Just curious if this is just the way it is on most ICUs.
gwenith, BSN, RN
3,755 Posts
Iwork on a neuro trauma unit. This has been my first nursing job out of school. We're working without a tech and recently sometimes without a secretary. This is a HUGE medical center and we serve a tri-state area. It would be great if we had someone to deliver and remove trays, take off orders and answer phones and help with turns and basic hygiene. Just curious if this is just the way it is on most ICUs.
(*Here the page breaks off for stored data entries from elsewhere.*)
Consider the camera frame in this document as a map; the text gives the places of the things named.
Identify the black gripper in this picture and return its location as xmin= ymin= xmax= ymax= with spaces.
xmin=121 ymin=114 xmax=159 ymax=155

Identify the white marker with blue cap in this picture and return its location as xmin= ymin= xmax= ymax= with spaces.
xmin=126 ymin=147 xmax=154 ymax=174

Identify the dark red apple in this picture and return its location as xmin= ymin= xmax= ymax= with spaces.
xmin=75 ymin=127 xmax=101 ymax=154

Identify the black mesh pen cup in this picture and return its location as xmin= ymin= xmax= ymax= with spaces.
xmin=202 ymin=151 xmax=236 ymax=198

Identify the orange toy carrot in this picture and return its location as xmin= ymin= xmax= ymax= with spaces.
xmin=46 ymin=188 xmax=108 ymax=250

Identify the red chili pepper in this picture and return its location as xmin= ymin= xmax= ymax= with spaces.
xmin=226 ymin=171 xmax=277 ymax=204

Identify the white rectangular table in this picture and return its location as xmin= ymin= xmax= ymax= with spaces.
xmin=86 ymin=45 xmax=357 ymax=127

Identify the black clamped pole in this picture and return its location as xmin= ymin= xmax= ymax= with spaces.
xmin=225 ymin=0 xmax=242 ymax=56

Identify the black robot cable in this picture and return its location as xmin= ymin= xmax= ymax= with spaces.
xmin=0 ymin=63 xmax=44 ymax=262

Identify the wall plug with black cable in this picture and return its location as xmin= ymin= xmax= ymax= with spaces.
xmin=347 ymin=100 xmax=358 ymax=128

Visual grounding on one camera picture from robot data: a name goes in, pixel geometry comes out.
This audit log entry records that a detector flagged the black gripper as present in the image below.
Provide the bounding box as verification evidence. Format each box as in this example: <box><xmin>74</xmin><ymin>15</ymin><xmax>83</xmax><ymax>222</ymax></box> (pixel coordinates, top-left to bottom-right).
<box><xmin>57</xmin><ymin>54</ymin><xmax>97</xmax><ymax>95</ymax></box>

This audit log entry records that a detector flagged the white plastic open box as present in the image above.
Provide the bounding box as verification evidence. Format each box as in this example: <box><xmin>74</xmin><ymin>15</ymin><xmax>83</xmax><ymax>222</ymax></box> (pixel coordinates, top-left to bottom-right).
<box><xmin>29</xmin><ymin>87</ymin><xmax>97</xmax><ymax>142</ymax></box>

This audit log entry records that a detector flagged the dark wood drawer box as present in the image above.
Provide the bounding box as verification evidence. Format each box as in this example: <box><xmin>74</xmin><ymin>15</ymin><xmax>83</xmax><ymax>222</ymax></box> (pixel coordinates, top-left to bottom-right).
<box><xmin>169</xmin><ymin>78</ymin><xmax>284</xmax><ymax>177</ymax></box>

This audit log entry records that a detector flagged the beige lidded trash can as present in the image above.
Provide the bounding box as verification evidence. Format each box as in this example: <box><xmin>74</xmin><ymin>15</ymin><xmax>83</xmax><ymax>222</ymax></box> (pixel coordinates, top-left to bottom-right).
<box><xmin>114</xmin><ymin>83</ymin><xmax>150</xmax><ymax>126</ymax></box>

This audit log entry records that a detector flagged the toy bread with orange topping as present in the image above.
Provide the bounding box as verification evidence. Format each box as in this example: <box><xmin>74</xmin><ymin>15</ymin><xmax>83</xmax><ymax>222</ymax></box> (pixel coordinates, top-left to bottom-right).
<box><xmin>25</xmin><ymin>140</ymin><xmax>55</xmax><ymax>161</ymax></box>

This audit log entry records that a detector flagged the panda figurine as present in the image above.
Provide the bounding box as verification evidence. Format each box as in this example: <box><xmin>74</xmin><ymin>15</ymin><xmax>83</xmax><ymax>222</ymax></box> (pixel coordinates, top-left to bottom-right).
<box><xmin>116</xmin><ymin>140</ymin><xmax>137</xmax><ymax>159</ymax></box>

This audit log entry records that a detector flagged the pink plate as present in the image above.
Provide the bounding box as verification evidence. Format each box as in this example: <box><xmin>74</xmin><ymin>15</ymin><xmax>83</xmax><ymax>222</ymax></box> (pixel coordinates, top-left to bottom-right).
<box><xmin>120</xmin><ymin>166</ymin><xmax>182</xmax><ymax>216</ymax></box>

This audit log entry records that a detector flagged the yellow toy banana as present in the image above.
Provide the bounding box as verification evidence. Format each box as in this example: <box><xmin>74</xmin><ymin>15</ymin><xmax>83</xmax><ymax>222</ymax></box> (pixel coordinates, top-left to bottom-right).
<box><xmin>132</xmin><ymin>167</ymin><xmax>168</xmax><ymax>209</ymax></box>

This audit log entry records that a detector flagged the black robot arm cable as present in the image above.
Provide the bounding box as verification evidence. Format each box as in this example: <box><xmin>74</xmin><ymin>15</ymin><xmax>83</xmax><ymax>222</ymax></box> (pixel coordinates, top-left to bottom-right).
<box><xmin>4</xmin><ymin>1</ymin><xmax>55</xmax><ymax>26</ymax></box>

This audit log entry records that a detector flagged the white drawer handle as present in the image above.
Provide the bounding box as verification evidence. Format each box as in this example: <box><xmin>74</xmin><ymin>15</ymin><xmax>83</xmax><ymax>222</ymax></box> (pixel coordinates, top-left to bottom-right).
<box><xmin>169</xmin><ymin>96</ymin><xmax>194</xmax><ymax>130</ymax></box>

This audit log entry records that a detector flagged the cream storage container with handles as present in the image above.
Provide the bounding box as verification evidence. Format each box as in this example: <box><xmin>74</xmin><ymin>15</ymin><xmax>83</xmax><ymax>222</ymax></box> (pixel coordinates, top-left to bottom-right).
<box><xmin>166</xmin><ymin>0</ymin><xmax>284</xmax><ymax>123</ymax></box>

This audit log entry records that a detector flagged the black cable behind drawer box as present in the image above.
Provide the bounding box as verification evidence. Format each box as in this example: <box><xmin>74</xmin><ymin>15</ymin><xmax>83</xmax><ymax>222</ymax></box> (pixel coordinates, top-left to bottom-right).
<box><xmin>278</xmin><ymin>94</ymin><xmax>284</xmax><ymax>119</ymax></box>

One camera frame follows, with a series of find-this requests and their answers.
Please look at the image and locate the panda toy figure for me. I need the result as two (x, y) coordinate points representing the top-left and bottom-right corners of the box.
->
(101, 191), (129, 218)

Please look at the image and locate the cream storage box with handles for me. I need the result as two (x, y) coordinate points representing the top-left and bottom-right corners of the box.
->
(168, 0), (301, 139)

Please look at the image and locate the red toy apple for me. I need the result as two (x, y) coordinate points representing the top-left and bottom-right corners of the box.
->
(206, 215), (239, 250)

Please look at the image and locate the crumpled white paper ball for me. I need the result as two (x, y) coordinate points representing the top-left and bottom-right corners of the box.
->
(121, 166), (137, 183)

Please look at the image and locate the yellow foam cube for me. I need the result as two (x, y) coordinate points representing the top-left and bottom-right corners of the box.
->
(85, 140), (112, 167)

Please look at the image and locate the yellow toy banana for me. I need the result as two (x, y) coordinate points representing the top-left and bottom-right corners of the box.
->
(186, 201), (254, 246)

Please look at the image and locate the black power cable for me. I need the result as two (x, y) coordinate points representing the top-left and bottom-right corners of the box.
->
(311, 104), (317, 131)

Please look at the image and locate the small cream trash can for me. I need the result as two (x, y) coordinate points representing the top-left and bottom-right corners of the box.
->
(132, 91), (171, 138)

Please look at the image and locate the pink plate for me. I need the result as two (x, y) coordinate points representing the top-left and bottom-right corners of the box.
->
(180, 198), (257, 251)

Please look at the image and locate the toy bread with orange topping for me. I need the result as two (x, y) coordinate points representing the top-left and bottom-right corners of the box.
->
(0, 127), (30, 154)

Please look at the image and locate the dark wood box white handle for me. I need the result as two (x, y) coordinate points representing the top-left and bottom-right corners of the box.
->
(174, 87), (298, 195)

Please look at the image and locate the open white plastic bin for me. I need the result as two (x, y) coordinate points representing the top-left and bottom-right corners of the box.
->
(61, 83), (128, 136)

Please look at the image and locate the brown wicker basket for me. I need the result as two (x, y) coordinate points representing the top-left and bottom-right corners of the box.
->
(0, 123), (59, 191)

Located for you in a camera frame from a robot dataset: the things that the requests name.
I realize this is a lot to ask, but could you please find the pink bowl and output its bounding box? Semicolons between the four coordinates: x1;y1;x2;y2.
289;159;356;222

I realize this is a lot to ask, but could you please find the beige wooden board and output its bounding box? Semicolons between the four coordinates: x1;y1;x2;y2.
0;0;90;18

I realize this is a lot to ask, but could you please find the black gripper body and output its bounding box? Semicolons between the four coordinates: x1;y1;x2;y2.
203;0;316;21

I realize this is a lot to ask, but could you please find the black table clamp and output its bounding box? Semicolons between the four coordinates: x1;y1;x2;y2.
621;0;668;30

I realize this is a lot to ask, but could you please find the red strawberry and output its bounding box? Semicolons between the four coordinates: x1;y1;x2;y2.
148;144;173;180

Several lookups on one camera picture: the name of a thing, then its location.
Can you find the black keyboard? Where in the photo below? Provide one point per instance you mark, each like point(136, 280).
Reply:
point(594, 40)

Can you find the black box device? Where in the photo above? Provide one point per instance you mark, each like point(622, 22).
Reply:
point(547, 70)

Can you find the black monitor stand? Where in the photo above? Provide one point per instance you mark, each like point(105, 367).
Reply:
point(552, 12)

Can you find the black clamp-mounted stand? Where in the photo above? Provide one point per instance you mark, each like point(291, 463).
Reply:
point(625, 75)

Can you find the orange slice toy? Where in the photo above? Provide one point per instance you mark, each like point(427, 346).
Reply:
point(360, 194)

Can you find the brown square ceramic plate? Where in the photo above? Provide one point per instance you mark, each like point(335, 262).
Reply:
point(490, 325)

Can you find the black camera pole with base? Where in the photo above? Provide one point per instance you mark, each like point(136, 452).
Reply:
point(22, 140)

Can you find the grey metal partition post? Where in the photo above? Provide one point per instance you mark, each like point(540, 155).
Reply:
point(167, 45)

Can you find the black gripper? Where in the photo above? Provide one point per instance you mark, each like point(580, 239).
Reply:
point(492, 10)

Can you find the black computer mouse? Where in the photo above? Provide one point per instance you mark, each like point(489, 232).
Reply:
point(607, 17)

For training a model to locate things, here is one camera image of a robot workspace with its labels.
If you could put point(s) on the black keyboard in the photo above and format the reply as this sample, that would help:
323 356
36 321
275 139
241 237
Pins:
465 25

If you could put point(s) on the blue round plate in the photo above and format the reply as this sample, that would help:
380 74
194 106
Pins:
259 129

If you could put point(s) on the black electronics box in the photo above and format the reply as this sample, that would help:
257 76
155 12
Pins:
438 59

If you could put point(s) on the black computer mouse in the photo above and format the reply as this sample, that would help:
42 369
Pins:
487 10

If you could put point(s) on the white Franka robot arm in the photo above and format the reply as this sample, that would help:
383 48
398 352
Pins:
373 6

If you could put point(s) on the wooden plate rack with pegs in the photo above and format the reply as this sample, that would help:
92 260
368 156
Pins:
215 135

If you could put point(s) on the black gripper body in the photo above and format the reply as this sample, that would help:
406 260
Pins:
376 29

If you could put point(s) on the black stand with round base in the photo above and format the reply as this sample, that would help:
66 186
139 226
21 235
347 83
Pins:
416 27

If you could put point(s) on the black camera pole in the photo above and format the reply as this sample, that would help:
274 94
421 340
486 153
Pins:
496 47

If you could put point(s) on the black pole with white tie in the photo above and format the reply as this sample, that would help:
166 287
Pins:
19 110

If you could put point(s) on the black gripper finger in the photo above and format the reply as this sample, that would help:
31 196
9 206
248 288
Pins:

It isn't that way here - sounds like you need to do a submission to management i.e. no phone calls per day 10 - 20 av length of time per call 10 minutes = 100 - 200 minutes time lost per day (approx 1.5 - 2.5 nursing hours per day lost in non patient related activities. What you have to be careful about is in showing that this is to feed back to improve patient care - not to feed back to reduce number of nursing hours required per day.
JenSICU_CCRN
48 Posts
Heck no....thank God for our unit. I work in a very busy Trauma/SICU in a tri-state area as well. We have a PCA (unit secretary/CNA) 24 hours a day unless there are 3 or 5 patients. At 5 patients we have 3 nurses and no PCA and at 3...2 nurses and no PCA. If we can justify the need, then we are allowed to have the PCA anytime....like last week, we had 5 patients and worked with 4 RN's and 1 PCA...we had a 1:1 patient (CRRT, 9 drips, CCO PA Cath, 5 chest tubes, etc) so it was justified. Our nurse manager NEVER questions our justifications. We have wonderful support, and patient safety is the priority. I agree with the above poster about justifying why you need help. Oh, and by the way, I work nights and our staffing pattern is the same for both shifts, so don't let management stiff you if you work nights....ICU patients need the same at night as the day.
Jenny
GrnHonu99, RN
1,459 Posts
I work in a huge neuro ICU. On my floor alone we have 72 neuro ICU beds. There are more but I cnat remember how many more beds there are. However, my unit has 36 beds and there is another unit exactly like ours on the oppisite side of the floor. Soooo...for 36 beds we have 2 HUCs and usually 2 PCTs. Im amazed that we even have PCTs. I havent ever seen PCTs in an ICU before but I am sooo glad for them. They are so overworked, they go to scan with almost every nurse, take o ut all the linens and trash, help change EVD bags, draw labs, prep for EVD placements....Theyalso help turn/bathe a pt if a nurse asks although we almost always bathe and turn our own pts. I sure do wish we could have more PCTs, 2 for 16 nurses is not enough!!!